In February 1928, Jane was among the few female founding members of La Dépêche africaine, the official bimonthly newspaper of the Comité de défense des intérêts de la race noire (Committee for the Defense of the Interests of the Black Race). Her sister Paulette joined the staff in June of that same year. The journal would run on and off for four years, but nevertheless was one of the most popular Black newspapers at the time, printing 12,000–15,000 copies in 1929, compared to the average 2,000–3,000 copies printed by its competitors, including La Race Nègre and Le Cri des Nègres.

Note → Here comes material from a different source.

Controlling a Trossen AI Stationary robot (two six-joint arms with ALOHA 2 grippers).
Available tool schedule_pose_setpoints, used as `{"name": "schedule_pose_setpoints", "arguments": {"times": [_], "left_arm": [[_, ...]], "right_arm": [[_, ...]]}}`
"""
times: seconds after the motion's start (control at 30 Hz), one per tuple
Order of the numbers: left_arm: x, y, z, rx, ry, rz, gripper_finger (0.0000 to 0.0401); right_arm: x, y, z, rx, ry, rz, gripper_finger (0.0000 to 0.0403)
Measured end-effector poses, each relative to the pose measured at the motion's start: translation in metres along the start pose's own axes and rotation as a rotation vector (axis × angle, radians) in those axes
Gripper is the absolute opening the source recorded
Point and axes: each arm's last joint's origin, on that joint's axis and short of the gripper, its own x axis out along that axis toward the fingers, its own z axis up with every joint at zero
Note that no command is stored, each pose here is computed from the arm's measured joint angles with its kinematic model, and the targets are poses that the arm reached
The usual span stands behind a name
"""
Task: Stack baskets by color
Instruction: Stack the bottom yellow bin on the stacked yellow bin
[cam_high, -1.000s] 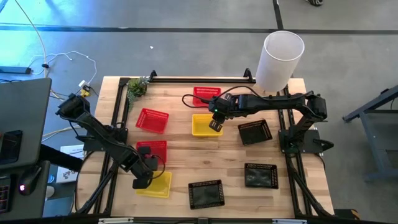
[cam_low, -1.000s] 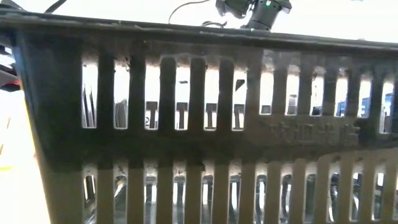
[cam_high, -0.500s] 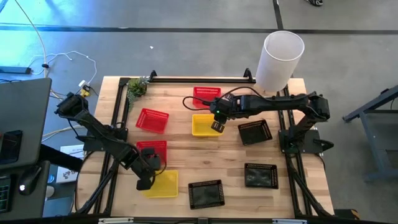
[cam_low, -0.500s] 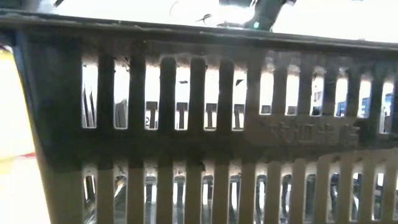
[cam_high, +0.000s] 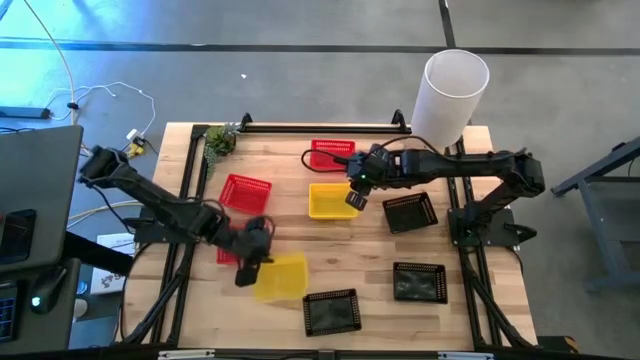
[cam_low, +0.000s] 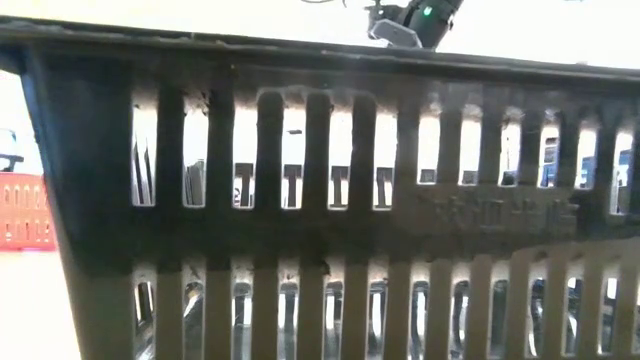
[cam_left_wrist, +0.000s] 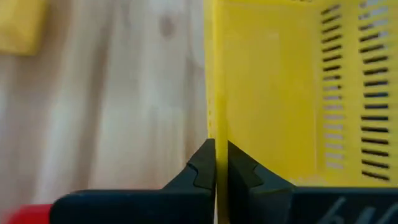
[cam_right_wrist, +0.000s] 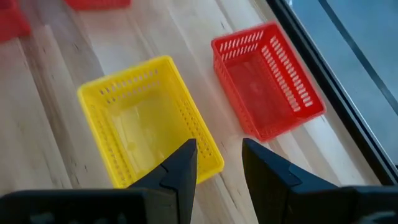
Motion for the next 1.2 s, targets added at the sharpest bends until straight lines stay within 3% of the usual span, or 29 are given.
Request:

Jane and Paulette Nardal are credited with the rich global perspective provided in the sections "La Dépêche politique," "La Dépêche economique et sociale" and "La Dépêche littéraire" of La Dépêche africaine. Jane's specialties were primarily political and cultural; she wrote two critical essays for the paper, including "Internationalisme noir" (Black internationalism) which was published in the journal's very first issue. The essay discussed the awakening of race consciousness throughout the Black diaspora and provided some of the theoretical foundations for the Negritude movement. In the October 1928 issue of La Dépêche africaine, Jane published an essay entitled "Pantins exotiques" (Exotic puppets) which discussed Parisian fascination and exotification of black women and called for black intellectuals to resist the othering of their work.

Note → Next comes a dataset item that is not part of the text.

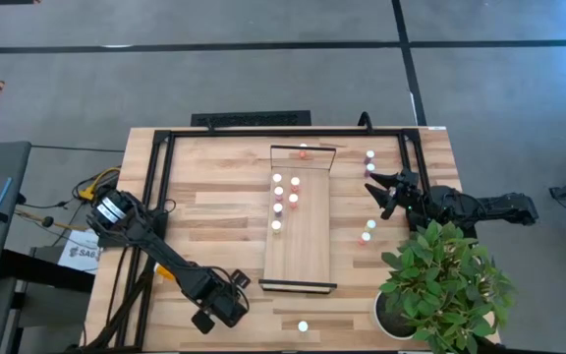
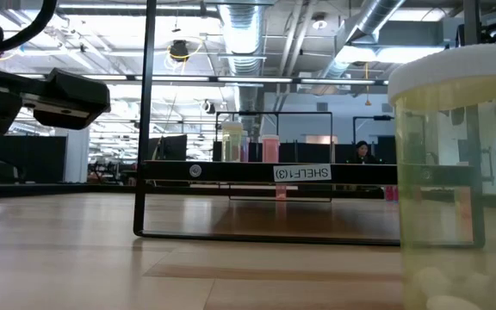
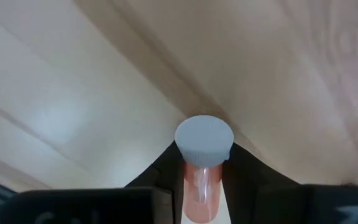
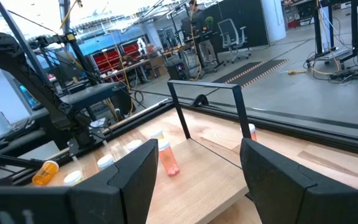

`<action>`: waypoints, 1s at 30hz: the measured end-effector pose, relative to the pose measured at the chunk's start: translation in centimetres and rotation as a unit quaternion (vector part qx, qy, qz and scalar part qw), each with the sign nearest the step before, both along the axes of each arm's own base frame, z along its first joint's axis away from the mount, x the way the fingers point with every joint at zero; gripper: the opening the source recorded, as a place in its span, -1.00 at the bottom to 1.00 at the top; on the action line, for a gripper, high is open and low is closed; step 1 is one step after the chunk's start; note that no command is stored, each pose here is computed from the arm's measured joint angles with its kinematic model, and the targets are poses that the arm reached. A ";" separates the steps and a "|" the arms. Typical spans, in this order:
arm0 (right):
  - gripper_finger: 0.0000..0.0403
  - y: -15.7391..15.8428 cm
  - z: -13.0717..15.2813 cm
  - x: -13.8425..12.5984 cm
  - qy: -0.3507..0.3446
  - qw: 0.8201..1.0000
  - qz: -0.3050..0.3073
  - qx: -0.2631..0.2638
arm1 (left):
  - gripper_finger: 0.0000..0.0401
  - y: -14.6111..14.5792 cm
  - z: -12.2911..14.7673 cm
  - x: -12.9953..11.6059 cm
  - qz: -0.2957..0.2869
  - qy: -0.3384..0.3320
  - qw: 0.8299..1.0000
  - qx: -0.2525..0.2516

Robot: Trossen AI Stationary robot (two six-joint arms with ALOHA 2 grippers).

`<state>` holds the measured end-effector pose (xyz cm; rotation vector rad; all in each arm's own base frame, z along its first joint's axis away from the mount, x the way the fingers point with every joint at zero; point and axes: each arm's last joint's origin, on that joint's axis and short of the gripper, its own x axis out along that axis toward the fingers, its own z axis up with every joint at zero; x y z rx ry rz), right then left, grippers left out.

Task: Pick and place medicine bottles onto shelf by color
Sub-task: Put the pink pill bottle on the shelf

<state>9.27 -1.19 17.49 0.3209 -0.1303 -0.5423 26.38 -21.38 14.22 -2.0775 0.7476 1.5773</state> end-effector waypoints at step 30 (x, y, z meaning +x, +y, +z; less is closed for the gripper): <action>0.24 0.0 0.0 0.0 0.000 1.000 0.000 0.000 | -0.71 6.3 3.7 -0.3 -0.224 -0.018 0.929 0.295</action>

In her writings, Jane also outlined pivotal concepts which would become central to the early Negritude movement, including the global community, Afro-Latin race consciousness, the New French-speaking Negro, and the après-guerre nègre. The latter concept links the formation of a Euro-American community after World War I to that of a global Black community and addresses the tensions existing within the Black community notably amongst Black elites, those who never experienced slavery, and those who had. She also discussed the construction of a Black diasporic identity, refusing to renounce her latinité (Afro-Latin heritage) or her africanité (African heritage).

== Life after Paris ==
Jane Nardal moved back to Martinique in 1929 where she hosted a conference on "Le chant Nègre aux Etats-Unis" (Black songs in the United States) with a focus on the influence of Blues. She would go on to pursue a successful career as a classics teacher, teaching in Martinique and, for two years, in Chad. She married Jules Joseph Zamia, a Guadeloupean doctor, in 1931.

Jane Nardal got into a good deal of trouble when she tried to enter politics. In 1956, someone threw a torch through the window of the Nardals' Martiniquan family home, burning a considerable amount of Paulette's correspondence and writings, in response to Jane's political activity. Jane was subsequently forbidden by her family to continue her involvement politics. Four years later, she began to go blind, and eventually pulled away from public life. She died in 1993.